SRPK1 and Akt Protein Kinases Phosphorylate the RS Domain of Lamin B Receptor with Distinct Specificity: A Combined Biochemical and In Silico Approach

Activated Akt has been previously implicated in acting on RS domain-containing proteins. However, it has been questioned whether its action is direct or it is mediated by co-existing SR kinase activity. To address this issue we studied in detail the phosphorylation of Lamin B Receptor (LBR) by Akt.
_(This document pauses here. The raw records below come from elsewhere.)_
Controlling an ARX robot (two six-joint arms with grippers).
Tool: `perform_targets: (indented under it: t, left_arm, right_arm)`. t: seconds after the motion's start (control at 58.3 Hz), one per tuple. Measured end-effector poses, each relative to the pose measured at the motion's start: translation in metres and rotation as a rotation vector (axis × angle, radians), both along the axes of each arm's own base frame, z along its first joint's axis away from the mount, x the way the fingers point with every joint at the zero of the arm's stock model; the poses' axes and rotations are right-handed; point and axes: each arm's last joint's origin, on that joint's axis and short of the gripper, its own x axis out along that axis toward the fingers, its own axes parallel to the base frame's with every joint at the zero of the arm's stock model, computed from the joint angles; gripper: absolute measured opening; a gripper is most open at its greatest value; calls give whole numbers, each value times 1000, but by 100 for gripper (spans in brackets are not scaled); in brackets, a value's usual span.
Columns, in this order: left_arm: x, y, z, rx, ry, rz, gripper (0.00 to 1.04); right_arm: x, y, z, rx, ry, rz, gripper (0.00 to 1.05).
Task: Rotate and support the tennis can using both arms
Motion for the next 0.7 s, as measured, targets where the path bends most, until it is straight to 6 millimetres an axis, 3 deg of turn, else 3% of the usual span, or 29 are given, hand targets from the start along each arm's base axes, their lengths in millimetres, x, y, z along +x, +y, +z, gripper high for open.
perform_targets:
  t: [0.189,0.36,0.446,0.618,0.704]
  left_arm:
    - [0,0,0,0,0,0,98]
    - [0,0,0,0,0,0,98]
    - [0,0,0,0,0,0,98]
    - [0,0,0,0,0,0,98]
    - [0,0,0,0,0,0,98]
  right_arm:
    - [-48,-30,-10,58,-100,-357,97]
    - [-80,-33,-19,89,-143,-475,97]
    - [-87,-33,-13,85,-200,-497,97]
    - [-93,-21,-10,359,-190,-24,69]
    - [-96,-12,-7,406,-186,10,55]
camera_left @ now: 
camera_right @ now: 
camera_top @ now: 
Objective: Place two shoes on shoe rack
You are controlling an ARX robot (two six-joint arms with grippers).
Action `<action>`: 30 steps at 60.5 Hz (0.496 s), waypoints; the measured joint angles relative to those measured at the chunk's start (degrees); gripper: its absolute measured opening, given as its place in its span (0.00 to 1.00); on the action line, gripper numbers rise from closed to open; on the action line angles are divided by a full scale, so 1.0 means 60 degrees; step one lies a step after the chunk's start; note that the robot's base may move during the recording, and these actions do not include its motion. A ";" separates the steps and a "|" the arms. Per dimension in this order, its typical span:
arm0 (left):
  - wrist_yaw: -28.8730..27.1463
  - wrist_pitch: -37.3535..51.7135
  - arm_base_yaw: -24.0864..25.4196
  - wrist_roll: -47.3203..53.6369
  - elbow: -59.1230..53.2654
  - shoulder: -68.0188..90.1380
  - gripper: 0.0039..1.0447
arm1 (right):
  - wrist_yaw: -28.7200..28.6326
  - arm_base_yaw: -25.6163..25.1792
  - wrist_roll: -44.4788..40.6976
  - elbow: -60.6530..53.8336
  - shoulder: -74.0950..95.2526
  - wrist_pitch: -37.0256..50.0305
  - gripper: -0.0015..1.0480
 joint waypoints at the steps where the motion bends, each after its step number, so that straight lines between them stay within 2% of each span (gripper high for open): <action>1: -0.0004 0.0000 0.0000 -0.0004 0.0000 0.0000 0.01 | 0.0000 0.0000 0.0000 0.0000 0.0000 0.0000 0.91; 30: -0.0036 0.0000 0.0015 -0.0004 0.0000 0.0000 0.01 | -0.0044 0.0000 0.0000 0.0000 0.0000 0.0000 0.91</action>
Using synthetic peptides and a set of recombinant proteins expressing mutants of the LBR RS domain we now demonstrate that while all serines of the RS domain represent more or less equal phosphoacceptor sites for SRPK1, Ser80 and Ser82 are mainly targeted by Akt. 3D-modeling combined with molecular dynamics (MD) simulations show that amongst short, overlapping LBR RS-containing peptides complying with the minimum Akt recognition consensus sequence, only those bearing phosphosites either at Ser80 or Ser82 are able to fit into the active site of Akt, at least as effectively as its known substrate, GSK3-β. Combined our results provide evidence that Akt kinases directly phosphorylate an RS domain-containing protein and that both the residues N-terminal the phosphosite and at position +1 are essential for Akt specificity, with the latter substrate position being compatible with the arginine residue of RS-repeats.